Problem to solve:
The required output is the complete listing, copied word for word.

════════════════

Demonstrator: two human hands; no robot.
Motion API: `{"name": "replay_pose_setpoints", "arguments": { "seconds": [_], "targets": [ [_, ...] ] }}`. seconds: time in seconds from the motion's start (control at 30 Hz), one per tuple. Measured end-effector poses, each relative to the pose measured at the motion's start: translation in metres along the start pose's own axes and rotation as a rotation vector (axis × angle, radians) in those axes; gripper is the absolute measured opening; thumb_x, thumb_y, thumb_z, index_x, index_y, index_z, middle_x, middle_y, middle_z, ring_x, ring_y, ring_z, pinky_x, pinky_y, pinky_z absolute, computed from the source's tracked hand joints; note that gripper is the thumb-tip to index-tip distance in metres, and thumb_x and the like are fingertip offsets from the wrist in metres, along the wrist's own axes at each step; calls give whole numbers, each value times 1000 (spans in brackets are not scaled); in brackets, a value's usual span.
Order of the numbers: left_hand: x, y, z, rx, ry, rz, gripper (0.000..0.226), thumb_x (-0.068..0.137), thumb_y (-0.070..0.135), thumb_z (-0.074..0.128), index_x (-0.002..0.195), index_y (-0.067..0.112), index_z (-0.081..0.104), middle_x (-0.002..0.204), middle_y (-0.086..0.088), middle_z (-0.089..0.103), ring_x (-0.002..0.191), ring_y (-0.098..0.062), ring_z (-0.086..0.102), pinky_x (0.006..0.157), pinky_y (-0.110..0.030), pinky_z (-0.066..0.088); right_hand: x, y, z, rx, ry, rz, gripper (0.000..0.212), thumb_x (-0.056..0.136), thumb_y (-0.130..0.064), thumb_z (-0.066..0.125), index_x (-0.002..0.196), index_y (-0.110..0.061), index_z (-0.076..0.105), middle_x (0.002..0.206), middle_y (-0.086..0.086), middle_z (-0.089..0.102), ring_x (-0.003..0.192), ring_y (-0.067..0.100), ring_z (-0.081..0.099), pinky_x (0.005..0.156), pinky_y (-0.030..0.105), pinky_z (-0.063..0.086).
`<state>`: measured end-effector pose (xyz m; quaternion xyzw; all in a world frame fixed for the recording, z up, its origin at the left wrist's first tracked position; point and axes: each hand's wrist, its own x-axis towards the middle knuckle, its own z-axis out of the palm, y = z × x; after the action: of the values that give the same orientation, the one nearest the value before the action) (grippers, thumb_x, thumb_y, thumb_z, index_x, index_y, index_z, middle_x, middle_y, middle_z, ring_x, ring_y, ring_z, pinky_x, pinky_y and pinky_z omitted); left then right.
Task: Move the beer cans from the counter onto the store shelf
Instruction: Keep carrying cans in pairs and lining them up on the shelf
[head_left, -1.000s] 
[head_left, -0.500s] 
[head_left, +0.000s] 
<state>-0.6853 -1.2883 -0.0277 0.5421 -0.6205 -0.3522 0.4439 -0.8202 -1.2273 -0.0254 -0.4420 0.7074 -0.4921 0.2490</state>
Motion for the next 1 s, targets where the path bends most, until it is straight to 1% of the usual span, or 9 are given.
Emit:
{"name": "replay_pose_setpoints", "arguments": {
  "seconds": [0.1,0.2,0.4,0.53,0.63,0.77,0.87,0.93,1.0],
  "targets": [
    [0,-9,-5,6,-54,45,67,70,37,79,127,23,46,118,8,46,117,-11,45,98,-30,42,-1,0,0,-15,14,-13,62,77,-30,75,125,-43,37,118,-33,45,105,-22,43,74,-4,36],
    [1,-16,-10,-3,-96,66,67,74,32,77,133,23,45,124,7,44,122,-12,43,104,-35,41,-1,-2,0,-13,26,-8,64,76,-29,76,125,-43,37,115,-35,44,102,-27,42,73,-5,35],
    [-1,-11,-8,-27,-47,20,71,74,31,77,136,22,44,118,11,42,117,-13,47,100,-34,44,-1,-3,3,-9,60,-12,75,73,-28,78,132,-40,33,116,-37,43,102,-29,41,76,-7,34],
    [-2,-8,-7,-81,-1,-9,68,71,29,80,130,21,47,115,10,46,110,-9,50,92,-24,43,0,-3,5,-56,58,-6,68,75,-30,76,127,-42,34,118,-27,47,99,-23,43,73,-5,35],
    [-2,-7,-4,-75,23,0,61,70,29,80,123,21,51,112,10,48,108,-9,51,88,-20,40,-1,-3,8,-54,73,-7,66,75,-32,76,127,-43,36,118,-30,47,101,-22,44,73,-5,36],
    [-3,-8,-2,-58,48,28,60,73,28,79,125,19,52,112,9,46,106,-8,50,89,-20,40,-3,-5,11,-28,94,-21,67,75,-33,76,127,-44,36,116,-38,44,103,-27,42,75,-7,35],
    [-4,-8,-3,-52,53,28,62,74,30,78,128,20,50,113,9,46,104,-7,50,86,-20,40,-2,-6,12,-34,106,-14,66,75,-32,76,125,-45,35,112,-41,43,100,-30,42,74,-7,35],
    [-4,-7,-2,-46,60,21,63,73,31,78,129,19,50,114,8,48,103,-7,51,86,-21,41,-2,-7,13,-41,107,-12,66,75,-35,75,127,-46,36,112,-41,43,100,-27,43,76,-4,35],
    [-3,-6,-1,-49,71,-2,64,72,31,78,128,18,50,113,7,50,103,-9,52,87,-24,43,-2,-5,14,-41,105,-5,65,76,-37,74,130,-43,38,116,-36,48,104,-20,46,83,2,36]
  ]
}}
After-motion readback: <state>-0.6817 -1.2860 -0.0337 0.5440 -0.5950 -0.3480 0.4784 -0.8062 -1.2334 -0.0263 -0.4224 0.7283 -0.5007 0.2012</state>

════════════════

Answer box:
Demonstrator: two human hands; no robot.
Motion API: `{"name": "replay_pose_setpoints", "arguments": { "seconds": [_], "targets": [ [_, ...] ] }}`. seconds: time in seconds from the motion's start (control at 30 Hz), one per tuple. Measured end-effector poses, each relative to the pose measured at the motion's start: translation in metres along the start pose's own axes and rotation as a rotation vector (axis × angle, radians) in those axes; gripper is the absolute measured opening; thumb_x, thumb_y, thumb_z, index_x, index_y, index_z, middle_x, middle_y, middle_z, ring_x, ring_y, ring_z, pinky_x, pinky_y, pinky_z absolute, computed from the source's tracked hand joints; note that gripper is the thumb-tip to index-tip distance in metres, and thumb_x and the like are fingertip offsets from the wrist in metres, along the wrist's own axes at each step; calls give whole numbers, each value times 1000 (spans in brackets are not scaled); in brackets, a value's usual span.
Order of the numbers: left_hand: x, y, z, rx, ry, rz, gripper (0.000..0.226), thumb_x (-0.068..0.137), thumb_y (-0.070..0.135), thumb_z (-0.074..0.128), index_x (-0.002..0.195), index_y (-0.067..0.112), index_z (-0.081..0.104), middle_x (-0.002..0.204), middle_y (-0.086..0.088), middle_z (-0.089..0.103), ring_x (-0.002..0.191), ring_y (-0.098..0.062), ring_z (-0.086..0.102), pinky_x (0.006..0.157), pinky_y (-0.110..0.030), pinky_z (-0.066..0.088); right_hand: x, y, z, rx, ry, rz, gripper (0.000..0.212), thumb_x (-0.056..0.136), thumb_y (-0.130..0.064), thumb_z (-0.066..0.125), index_x (-0.002..0.196), index_y (-0.110..0.061), index_z (-0.076..0.105), middle_x (0.002..0.206), middle_y (-0.086..0.086), middle_z (-0.089..0.102), ring_x (-0.003..0.192), ring_y (-0.067..0.100), ring_z (-0.081..0.099), pinky_x (0.005..0.156), pinky_y (-0.030..0.105), pinky_z (-0.063..0.086).
`<state>`: measured end-effector pose (xyz m; quaternion xyzw; all in a world frame fixed for the recording, z up, its origin at the left wrist's first tracked position; point and axes: each hand's wrist, its own x-axis towards the middle knuckle, its own z-axis out of the palm, y = z × x; after the action: of the values that give the same orientation, the one nearest the value before the action) (grippers, thumb_x, thumb_y, thumb_z, index_x, index_y, index_z, middle_x, middle_y, middle_z, ring_x, ring_y, ring_z, pinky_x, pinky_y and pinky_z omitted); left then right.
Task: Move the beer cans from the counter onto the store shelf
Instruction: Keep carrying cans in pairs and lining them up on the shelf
[head_left, -1.000s] 
[head_left, -0.500s] 
[head_left, +0.000s] 
<state>-0.6853 -1.2883 -0.0277 0.5421 -0.6205 -0.3522 0.4439 -0.8202 -1.2273 -0.0254 -0.4420 0.7074 -0.4921 0.2490</state>
Motion for the next 1 s, targets where the path bends most, until it is straight to 1% of the usual span, or 9 are given.
Emit:
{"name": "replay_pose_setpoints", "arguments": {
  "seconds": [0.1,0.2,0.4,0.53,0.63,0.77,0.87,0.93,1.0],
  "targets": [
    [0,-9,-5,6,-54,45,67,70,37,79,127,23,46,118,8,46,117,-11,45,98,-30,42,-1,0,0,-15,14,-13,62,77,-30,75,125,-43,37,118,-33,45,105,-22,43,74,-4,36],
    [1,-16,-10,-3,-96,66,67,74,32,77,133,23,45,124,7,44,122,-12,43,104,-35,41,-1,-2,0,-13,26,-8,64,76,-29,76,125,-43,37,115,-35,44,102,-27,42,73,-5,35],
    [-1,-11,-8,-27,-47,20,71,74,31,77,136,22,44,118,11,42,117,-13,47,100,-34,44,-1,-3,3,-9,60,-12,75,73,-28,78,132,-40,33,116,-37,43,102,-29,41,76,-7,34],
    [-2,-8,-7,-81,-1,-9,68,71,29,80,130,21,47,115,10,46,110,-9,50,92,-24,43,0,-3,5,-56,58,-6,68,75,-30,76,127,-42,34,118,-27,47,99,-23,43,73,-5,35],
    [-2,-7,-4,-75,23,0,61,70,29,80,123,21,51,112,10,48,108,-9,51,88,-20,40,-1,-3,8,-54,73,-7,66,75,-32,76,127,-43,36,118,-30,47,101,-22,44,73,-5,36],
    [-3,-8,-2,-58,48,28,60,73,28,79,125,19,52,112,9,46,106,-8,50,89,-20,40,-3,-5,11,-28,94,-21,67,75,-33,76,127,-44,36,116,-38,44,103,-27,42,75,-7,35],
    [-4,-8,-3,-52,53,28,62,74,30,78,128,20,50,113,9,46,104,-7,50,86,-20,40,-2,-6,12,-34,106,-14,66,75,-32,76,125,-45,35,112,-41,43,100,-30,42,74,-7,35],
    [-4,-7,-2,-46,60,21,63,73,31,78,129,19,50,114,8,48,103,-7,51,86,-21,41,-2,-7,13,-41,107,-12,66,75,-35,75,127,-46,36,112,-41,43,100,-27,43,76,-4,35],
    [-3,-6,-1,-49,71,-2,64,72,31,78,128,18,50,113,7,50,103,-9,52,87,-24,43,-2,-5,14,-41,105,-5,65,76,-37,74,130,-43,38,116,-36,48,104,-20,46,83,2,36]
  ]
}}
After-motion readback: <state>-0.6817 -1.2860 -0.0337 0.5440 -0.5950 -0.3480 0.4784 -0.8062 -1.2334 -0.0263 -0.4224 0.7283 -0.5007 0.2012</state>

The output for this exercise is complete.